Re: [Qemu-devel] [RFC PATCH v2 01/12] mc: add documentation for micro-checkpointing

qemu-devel.nongnu.org archive mirror
 help / color / mirror / Atom feed

From: "Michael R. Hines" <mrhines@linux.vnet.ibm.com>
To: "Dr. David Alan Gilbert" <dgilbert@redhat.com>
Cc: SADEKJ@il.ibm.com, quintela@redhat.com, hinesmr@cn.ibm.com,
	qemu-devel@nongnu.org, EREZH@il.ibm.com, owasserm@redhat.com,
	junqing.wang@cs2c.com.cn, onom@us.ibm.com, abali@us.ibm.com,
	lig.fnst@cn.fujitsu.com, gokul@us.ibm.com, dbulkow@gmail.com,
	pbonzini@redhat.com, BIRAN@il.ibm.com, isaku.yamahata@gmail.com,
	"Michael R. Hines" <mrhines@us.ibm.com>
Subject: Re: [Qemu-devel] [RFC PATCH v2 01/12] mc: add documentation for micro-checkpointing
Date: Fri, 21 Feb 2014 12:54:16 +0800	[thread overview]
Message-ID: <5306DBF8.3060204@linux.vnet.ibm.com> (raw)
In-Reply-To: <20140220163255.GC2437@work-vm>

On 02/21/2014 12:32 AM, Dr. David Alan Gilbert wrote:
>
> I'm happy to use more memory to get FT, all I'm trying to do is see
> if it's possible to put a lower bound than 2x on it while still maintaining
> full FT, at the expense of performance in the case where it uses
> a lot of memory.
>
>> The bottom line is: if you put a *hard* constraint on memory usage,
>> what will happen to the guest when that garbage collection you mentioned
>> shows up later and runs for several minutes? How about an hour?
>> Are we just going to block the guest from being allowed to start a
>> checkpoint until the memory usage goes down just for the sake of avoiding
>> the 2x memory usage?
> Yes, or move to the next checkpoint sooner than the N milliseconds when
> we see the buffer is getting full.

OK, I see there is definitely some common ground there: So to be
more specific, what we really need is two things: (I've learned that
the reviewers are very cautious about adding to much policy into
QEMU itself, but let's iron this out anyway:)

1. First, we need to throttle down the guest (QEMU can already do this
     using the recently introduced "auto-converge" feature). This means
     that the guest is still making forward progress, albeit slow progress.

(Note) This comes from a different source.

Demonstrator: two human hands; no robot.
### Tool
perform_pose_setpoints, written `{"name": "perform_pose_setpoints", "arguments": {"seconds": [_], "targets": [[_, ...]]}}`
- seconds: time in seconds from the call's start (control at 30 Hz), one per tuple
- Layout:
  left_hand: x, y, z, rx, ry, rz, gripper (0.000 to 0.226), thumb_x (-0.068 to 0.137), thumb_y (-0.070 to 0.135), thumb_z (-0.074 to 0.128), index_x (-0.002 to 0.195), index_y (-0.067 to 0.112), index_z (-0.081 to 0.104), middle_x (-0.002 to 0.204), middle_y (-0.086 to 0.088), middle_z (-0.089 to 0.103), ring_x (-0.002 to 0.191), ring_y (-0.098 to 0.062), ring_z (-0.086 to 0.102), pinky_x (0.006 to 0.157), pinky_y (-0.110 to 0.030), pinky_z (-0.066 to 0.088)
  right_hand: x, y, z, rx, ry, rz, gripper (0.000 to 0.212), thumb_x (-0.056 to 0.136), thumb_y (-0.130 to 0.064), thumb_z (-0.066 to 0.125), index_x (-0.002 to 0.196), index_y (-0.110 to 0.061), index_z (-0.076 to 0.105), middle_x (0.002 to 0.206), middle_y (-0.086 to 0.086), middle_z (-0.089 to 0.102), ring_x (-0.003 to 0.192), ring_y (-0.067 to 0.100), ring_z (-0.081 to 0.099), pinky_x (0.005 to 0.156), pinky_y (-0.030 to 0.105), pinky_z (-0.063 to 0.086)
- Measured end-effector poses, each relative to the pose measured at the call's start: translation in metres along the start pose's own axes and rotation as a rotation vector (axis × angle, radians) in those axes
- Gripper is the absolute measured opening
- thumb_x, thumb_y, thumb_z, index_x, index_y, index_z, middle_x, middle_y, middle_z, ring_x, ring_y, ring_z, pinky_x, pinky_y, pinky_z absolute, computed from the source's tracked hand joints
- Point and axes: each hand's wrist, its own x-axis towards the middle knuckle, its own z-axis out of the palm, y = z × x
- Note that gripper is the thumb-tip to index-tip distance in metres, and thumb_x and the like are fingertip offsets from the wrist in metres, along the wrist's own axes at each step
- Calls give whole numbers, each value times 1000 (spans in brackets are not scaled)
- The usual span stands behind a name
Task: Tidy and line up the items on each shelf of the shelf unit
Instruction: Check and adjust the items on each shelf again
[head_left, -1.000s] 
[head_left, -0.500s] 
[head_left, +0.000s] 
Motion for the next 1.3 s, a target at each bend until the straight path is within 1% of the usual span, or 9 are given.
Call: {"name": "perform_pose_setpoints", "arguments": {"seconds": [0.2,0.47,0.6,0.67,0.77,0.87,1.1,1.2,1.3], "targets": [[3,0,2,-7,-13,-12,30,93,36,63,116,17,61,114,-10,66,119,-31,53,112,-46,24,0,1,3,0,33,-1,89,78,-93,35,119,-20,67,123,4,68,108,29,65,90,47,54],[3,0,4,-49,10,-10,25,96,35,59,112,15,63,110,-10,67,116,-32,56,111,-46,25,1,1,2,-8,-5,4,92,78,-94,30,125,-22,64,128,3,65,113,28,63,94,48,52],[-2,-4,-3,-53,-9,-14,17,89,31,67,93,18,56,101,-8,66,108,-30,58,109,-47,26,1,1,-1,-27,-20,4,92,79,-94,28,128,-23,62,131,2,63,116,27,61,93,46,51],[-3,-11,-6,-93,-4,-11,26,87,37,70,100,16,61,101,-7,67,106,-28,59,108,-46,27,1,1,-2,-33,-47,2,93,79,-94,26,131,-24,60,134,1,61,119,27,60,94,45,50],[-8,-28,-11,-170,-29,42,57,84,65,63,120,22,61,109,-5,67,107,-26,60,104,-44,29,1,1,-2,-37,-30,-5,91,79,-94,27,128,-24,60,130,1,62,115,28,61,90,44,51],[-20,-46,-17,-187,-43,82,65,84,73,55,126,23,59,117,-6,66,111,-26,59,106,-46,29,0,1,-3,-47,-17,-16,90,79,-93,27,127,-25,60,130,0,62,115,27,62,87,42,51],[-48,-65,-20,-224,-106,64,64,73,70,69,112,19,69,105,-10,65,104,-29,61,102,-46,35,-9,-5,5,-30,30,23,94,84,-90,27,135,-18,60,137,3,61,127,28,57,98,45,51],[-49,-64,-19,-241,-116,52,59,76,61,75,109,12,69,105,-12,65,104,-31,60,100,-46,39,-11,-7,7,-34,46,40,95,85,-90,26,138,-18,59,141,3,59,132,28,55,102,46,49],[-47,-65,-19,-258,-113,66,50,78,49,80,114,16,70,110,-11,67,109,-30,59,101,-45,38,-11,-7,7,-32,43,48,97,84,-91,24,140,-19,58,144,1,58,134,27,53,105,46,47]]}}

2. Then we would need some kind of policy, or better yet, a trigger that
     does something to the effect of "we're about to use a whole lot of
     checkpoint memory soon - can we afford this much memory usage".
     Such a trigger would be conditional on the current policy of the
     administrator or management software: We would either have a QMP
     command that with a boolean flag that says "Yes" or "No", it's
     tolerable or not to use that much memory in the next checkpoint.

     If the answer is "Yes", then nothing changes.
     If the answer is "No", then we should either:
        a) throttle down the guest
        b) Adjust the checkpoint frequency
        c) Or pause it altogether while we migrate some other VMs off the
            host such that we can complete the next checkpoint in its 
entirety.

It's not clear to me how much of this (or any) of this control loop should
be in QEMU or in the management software, but I would definitely agree
that a minimum of at least the ability to detect the situation and remedy
the situation should be in QEMU. I'm not entirely convince that the
ability to *decide* to remedy the situation should be in QEMU, though.


>
>> If you block the guest from being checkpointed,
>> then what happens if there is a failure during that extended period?
>> We will have saved memory at the expense of availability.
> If the active machine fails during this time then the secondary carries
> on from it's last good snapshot in the knowledge that the active
> never finished the new snapshot and so never uncorked it's previous packets.
>
> If the secondary machine fails during this time then tha active drops
> it's nascent snapshot and carries on.

Yes, that makes sense. Where would that policy go, though,
continuing the above concern?

> However, what you have made me realise is that I don't have an answer
> for the memory usage on the secondary; while the primary can pause
> it's guest until the secondary ack's the checkpoint, the secondary has
> to rely on the primary not to send it huge checkpoints.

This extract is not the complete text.